Among the lines below, return each one that contains the word "robot".

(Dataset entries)
═══
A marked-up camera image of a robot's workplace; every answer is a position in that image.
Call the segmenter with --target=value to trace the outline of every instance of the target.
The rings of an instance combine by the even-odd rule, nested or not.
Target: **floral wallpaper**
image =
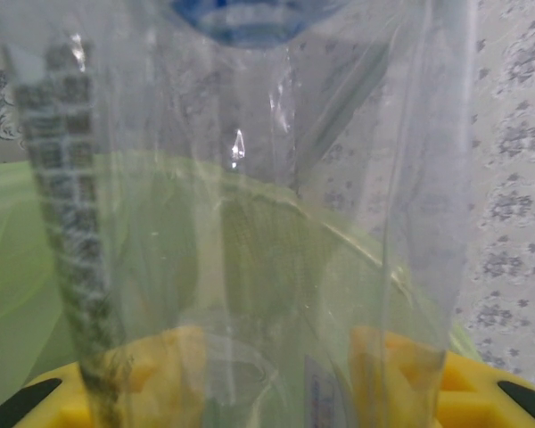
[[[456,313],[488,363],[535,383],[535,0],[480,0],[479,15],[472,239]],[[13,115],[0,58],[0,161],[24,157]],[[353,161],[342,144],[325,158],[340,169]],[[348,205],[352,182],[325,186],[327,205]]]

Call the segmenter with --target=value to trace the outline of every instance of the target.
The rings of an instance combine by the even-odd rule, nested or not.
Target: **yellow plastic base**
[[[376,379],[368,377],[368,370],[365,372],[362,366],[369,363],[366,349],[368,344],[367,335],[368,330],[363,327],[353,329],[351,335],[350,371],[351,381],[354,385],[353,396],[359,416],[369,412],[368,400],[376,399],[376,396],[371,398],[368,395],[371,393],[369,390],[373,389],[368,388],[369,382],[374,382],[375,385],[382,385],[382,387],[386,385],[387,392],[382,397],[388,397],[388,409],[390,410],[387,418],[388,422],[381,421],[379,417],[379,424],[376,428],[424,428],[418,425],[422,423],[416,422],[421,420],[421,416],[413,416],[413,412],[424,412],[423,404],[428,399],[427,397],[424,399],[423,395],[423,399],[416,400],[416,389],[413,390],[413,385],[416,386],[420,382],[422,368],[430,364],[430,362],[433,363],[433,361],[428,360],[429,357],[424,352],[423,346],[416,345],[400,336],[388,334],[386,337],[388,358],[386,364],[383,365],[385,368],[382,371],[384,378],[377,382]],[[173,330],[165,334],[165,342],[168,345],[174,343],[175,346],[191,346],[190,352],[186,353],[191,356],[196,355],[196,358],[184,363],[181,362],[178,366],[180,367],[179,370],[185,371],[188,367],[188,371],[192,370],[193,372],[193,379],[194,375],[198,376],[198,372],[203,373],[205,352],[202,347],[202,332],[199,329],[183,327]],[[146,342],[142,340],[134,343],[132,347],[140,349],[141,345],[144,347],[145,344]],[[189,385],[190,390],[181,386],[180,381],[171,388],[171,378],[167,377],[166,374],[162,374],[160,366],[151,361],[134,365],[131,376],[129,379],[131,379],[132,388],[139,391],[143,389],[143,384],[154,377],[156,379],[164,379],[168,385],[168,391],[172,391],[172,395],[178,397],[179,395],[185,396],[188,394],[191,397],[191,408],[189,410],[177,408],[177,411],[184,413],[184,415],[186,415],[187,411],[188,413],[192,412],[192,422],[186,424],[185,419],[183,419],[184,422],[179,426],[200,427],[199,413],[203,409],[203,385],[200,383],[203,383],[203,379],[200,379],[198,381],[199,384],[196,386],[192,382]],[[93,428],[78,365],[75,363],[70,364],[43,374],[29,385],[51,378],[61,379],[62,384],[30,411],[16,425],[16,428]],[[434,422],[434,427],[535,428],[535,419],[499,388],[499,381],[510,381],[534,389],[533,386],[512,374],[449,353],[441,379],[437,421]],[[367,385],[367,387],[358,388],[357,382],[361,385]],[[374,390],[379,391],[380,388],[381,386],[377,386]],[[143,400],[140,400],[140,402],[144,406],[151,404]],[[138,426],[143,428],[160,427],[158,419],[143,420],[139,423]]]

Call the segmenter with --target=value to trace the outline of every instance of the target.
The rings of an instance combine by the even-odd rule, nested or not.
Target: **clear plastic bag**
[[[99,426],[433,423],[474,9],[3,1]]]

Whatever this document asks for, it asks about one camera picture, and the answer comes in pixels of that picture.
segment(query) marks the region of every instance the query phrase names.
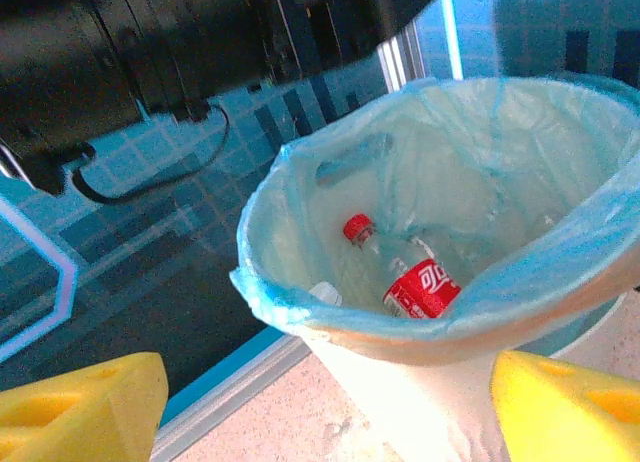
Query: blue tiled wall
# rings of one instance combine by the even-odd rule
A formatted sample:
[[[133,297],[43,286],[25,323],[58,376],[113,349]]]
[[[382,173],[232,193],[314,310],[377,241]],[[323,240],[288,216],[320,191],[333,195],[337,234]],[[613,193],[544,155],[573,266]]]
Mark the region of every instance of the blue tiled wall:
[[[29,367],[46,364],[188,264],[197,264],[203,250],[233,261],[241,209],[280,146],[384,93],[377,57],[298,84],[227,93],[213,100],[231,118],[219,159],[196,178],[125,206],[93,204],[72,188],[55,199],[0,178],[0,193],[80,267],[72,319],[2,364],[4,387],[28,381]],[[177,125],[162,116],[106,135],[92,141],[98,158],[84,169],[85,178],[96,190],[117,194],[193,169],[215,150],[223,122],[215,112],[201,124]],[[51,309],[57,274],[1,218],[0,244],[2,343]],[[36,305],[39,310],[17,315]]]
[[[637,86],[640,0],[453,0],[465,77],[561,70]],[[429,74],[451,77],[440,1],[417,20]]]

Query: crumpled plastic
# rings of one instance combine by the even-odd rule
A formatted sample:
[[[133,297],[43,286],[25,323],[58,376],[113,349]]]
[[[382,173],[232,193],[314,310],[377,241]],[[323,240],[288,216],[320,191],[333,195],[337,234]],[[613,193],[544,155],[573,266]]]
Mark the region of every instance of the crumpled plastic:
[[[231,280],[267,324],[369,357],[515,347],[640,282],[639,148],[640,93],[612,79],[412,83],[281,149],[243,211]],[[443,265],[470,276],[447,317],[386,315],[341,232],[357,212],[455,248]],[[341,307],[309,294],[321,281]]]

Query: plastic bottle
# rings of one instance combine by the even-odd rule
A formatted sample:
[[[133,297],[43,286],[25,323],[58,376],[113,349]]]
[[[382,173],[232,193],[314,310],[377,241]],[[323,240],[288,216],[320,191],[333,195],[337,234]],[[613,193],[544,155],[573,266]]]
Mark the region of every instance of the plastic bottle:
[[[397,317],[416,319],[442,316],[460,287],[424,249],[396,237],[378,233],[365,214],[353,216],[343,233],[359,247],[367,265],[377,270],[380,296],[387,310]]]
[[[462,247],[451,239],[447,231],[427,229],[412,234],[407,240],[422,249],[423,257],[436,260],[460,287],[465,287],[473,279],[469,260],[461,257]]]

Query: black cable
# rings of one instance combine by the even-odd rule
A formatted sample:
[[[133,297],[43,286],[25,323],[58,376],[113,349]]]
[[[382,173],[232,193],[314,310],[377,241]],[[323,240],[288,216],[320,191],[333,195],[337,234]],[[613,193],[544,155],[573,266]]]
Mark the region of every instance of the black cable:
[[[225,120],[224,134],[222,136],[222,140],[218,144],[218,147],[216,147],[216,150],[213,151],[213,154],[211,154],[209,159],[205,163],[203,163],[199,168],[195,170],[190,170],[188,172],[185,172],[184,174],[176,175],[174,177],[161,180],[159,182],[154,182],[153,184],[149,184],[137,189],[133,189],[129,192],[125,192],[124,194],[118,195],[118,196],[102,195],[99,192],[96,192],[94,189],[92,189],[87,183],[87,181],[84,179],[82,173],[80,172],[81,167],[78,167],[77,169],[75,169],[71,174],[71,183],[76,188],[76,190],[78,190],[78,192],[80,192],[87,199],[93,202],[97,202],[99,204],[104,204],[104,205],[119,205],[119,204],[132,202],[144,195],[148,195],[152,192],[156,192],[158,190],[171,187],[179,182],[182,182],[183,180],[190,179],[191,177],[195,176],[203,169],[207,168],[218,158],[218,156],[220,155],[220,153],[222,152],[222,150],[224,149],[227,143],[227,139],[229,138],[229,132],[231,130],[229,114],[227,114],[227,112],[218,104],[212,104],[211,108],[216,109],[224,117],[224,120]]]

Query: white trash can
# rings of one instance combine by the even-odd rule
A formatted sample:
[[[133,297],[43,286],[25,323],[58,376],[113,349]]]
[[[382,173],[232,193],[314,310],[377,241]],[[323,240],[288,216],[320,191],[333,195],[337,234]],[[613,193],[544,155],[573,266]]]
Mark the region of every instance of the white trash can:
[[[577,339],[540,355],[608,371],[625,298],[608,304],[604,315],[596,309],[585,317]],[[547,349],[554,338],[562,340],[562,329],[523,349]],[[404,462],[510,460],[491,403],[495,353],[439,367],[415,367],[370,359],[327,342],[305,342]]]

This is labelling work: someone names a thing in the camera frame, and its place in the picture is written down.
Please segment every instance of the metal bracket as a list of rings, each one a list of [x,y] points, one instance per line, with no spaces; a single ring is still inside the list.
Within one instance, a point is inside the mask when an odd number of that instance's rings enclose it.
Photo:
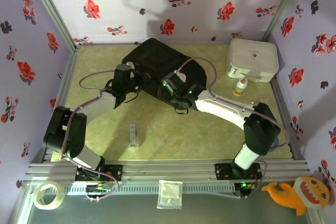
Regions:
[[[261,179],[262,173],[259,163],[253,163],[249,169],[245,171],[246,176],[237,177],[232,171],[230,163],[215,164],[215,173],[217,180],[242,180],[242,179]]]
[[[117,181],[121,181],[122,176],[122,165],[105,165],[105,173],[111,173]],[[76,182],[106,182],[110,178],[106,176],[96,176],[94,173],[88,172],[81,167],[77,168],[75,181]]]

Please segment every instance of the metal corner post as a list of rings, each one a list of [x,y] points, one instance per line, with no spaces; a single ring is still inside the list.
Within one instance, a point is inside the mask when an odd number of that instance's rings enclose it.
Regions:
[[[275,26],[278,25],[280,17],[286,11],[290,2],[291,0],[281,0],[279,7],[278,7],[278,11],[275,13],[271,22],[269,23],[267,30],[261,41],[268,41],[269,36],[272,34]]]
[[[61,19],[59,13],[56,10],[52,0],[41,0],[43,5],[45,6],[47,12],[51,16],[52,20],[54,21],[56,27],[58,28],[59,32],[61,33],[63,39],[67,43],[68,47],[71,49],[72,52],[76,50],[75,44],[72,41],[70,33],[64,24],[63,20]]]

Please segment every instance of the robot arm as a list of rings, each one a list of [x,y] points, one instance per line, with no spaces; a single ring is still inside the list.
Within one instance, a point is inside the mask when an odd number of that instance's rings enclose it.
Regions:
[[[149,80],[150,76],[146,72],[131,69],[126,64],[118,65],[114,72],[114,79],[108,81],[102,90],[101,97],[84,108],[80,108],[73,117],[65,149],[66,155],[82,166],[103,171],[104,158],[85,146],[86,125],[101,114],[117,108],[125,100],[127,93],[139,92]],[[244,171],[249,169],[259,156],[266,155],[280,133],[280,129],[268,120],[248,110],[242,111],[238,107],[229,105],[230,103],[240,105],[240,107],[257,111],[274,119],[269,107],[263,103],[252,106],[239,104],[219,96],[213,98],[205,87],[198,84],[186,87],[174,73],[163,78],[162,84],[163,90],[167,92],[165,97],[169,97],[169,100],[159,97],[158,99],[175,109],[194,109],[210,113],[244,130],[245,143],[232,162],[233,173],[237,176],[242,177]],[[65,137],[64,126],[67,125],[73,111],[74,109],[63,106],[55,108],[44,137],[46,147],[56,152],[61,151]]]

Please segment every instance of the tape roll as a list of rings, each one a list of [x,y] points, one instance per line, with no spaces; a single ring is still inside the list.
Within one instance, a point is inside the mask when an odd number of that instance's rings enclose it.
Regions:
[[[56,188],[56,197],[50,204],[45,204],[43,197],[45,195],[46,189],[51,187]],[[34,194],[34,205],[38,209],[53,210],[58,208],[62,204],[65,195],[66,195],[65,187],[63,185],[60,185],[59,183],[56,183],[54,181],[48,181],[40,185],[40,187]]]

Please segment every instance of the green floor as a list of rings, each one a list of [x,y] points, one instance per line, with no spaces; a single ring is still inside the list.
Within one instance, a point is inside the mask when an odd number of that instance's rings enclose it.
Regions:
═══
▶ **Task output**
A marked-up camera image of a robot's workplace; every answer is a position in that image.
Please segment every instance of the robot arm as a list of rings, each one a list of [x,y] points, one instance per line, with no spaces; a single ring is still inside the list.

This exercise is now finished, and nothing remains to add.